### REQUIRED WORK
In the listing below, find each line holding "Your" and copy it.

### DATA SHOWN
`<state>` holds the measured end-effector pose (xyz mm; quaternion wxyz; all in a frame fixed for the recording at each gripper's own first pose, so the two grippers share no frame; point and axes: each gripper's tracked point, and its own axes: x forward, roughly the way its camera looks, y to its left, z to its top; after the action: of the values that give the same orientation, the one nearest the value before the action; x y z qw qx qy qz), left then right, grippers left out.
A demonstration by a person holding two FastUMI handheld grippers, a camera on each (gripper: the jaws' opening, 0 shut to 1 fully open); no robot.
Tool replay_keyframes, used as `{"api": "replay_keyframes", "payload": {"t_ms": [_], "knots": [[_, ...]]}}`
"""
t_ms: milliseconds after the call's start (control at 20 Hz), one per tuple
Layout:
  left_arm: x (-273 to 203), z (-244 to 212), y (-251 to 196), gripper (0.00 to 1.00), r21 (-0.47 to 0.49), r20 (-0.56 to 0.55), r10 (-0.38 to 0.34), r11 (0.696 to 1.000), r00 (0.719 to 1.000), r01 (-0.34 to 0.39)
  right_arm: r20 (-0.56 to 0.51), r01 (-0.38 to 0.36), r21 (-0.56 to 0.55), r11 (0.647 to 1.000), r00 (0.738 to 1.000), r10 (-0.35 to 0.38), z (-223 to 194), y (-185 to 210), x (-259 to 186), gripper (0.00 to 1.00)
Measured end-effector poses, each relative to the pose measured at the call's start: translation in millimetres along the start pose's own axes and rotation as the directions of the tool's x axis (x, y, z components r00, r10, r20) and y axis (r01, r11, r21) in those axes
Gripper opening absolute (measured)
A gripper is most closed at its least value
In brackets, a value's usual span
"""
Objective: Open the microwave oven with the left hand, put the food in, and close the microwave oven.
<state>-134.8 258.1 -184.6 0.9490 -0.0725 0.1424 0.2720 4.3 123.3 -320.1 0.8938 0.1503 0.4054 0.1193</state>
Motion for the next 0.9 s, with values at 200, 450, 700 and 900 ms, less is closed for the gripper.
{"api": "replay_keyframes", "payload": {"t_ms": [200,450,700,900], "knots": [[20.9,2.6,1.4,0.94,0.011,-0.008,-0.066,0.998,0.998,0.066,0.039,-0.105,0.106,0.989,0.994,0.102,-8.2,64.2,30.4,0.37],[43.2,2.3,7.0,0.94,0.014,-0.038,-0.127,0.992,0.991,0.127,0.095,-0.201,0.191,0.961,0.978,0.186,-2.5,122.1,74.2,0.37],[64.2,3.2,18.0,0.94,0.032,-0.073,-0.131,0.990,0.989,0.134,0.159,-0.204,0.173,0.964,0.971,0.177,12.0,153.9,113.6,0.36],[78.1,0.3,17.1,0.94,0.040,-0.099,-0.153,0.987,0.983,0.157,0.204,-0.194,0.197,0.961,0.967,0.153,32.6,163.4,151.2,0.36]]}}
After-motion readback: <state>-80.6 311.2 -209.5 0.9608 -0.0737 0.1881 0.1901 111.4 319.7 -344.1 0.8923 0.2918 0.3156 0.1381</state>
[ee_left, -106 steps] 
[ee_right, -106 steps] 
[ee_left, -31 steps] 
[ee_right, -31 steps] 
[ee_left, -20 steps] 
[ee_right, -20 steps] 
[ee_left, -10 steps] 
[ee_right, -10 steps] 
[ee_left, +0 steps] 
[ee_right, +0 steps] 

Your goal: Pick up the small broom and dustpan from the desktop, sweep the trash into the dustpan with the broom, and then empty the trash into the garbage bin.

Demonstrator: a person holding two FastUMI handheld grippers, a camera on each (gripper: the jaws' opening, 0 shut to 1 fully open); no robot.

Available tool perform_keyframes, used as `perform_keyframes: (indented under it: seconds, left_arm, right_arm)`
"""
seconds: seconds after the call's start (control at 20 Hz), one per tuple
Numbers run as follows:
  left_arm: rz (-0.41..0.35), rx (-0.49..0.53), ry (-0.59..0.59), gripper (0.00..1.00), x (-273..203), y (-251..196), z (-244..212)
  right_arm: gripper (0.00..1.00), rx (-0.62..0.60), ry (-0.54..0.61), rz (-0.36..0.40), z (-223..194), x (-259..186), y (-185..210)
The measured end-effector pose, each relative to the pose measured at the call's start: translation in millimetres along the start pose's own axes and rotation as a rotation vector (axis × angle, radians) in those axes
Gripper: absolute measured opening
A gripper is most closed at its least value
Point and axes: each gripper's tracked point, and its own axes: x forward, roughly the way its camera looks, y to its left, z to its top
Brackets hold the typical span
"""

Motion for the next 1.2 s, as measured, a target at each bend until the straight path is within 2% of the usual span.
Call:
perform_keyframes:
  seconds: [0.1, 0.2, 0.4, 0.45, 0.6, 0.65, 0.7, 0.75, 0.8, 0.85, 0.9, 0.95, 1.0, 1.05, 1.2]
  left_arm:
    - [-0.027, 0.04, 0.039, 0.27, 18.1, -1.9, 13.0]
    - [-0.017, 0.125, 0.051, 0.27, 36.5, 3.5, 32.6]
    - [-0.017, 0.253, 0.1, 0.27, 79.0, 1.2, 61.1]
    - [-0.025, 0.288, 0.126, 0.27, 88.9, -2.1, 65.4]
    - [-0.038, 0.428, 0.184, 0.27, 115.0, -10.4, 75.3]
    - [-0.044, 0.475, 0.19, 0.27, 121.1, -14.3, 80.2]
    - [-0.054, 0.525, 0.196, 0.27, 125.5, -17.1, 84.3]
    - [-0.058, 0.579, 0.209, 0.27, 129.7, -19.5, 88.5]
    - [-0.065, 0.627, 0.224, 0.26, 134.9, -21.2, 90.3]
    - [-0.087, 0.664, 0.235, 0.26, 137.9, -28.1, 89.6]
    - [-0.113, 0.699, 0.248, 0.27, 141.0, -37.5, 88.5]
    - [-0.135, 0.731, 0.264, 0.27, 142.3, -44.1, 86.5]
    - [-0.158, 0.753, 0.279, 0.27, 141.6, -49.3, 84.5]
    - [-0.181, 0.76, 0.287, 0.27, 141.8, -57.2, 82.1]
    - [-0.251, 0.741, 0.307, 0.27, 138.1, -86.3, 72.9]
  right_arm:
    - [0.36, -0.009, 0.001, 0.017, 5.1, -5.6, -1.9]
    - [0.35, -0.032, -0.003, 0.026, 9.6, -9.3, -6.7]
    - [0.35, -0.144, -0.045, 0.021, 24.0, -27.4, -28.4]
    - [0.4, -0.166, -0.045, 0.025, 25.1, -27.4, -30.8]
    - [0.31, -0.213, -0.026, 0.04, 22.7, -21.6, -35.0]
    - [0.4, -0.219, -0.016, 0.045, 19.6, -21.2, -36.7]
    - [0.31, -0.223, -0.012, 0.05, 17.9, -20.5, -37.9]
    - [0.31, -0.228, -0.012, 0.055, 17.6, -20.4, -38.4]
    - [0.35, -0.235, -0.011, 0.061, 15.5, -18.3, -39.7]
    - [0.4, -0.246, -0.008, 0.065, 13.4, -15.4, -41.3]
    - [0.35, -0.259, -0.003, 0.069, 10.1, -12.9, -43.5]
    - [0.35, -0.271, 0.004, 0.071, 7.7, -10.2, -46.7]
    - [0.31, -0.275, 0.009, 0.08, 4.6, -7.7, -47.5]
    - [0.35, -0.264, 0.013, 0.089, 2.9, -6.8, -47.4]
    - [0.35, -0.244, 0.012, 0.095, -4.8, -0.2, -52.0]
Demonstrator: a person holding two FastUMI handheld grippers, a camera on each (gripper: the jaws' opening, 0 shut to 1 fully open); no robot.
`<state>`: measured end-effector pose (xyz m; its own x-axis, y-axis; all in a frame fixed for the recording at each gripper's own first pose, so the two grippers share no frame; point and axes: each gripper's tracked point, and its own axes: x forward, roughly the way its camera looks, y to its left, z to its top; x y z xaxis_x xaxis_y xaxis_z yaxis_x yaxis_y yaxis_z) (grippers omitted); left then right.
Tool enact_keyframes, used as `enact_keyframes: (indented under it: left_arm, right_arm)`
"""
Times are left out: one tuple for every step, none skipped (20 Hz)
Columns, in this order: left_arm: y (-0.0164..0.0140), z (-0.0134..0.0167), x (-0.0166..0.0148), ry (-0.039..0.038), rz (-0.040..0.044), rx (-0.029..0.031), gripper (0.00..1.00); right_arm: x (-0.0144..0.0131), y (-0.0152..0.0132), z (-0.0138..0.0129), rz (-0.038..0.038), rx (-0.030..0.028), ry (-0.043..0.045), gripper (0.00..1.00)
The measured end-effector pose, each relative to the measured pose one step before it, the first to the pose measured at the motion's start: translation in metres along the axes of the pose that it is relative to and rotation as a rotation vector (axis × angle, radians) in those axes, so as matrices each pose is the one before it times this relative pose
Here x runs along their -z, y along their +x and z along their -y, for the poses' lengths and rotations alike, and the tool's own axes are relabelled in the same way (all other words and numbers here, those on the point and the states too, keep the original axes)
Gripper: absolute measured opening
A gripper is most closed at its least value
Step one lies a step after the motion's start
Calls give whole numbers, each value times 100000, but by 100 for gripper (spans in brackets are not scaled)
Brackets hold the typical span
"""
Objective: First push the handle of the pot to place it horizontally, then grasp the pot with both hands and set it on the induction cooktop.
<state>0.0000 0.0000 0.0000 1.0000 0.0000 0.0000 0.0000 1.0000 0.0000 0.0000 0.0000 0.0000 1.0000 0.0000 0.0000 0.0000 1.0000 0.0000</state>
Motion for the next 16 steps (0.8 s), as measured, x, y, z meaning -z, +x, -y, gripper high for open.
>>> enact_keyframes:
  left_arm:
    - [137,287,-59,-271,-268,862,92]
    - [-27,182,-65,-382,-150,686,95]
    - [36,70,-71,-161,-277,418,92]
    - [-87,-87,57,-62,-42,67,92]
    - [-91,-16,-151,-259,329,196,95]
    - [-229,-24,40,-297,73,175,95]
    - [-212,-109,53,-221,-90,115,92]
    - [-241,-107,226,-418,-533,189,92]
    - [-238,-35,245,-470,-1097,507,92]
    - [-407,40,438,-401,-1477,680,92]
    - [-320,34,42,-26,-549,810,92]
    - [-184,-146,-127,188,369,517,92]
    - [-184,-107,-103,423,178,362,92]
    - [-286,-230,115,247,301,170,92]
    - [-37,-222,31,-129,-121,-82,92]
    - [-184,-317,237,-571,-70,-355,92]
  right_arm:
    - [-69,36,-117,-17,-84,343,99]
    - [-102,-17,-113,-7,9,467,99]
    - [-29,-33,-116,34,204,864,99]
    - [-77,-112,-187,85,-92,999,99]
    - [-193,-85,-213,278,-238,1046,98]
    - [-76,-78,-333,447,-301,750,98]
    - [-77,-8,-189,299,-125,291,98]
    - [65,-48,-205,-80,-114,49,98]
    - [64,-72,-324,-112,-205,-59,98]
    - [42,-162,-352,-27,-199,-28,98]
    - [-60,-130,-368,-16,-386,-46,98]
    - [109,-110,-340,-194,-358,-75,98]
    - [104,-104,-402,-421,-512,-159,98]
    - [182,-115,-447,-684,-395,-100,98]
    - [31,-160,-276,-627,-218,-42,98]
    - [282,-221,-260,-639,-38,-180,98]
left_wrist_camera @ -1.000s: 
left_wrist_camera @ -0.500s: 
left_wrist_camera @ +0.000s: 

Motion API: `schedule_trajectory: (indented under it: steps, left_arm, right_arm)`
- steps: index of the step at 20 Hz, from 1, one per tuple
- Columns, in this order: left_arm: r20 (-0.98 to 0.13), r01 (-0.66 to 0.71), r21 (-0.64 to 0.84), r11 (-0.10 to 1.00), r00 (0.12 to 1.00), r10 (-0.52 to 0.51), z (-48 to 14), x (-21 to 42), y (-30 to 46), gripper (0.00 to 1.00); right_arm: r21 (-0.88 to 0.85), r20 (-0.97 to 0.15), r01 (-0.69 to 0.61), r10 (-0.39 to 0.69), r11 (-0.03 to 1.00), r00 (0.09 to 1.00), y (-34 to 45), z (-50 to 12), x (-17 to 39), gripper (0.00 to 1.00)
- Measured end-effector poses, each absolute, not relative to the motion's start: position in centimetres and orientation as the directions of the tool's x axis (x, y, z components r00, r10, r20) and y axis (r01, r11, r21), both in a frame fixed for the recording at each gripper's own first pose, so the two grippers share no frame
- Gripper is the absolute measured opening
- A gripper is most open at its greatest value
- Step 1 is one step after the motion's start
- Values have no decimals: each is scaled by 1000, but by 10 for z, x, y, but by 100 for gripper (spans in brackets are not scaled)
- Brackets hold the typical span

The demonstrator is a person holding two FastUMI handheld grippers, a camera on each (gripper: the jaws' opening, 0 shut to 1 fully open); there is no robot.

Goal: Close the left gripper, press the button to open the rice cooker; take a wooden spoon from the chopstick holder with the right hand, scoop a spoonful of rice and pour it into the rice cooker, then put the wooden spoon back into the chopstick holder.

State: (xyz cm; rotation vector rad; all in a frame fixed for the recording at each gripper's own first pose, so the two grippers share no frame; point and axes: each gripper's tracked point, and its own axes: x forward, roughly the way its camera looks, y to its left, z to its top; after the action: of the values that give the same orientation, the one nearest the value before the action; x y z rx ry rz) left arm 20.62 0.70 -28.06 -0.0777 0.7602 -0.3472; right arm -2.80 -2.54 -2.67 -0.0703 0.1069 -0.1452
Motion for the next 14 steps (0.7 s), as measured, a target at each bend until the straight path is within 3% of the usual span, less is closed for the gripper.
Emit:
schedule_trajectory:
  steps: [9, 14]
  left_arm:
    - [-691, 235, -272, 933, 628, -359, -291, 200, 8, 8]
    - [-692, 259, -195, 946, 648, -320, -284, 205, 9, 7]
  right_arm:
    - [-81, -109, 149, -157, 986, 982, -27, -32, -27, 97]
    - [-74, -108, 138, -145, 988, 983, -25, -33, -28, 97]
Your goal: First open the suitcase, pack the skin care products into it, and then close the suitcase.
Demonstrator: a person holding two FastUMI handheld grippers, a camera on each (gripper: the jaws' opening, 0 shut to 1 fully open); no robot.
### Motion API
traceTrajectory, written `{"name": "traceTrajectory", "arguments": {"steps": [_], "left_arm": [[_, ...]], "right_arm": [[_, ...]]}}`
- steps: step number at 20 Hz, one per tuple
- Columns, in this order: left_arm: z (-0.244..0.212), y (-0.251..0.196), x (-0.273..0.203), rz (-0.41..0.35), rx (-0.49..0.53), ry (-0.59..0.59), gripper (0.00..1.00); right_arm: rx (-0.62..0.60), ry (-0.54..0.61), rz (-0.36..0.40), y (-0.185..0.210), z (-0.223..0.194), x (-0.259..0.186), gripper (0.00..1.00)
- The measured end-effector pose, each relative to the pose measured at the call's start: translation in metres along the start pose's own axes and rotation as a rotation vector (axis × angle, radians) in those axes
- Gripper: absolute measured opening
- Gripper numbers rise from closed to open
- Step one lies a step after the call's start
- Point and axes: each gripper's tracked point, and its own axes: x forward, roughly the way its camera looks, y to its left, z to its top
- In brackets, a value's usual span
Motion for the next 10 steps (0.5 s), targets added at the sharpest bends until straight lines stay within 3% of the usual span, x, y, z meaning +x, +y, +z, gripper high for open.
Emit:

### WRITTEN ANSWER
Your goal: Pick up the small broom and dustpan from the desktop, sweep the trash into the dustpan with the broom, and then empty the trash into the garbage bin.
Your goal: First open the suitcase, pack the skin care products into it, and then close the suitcase.

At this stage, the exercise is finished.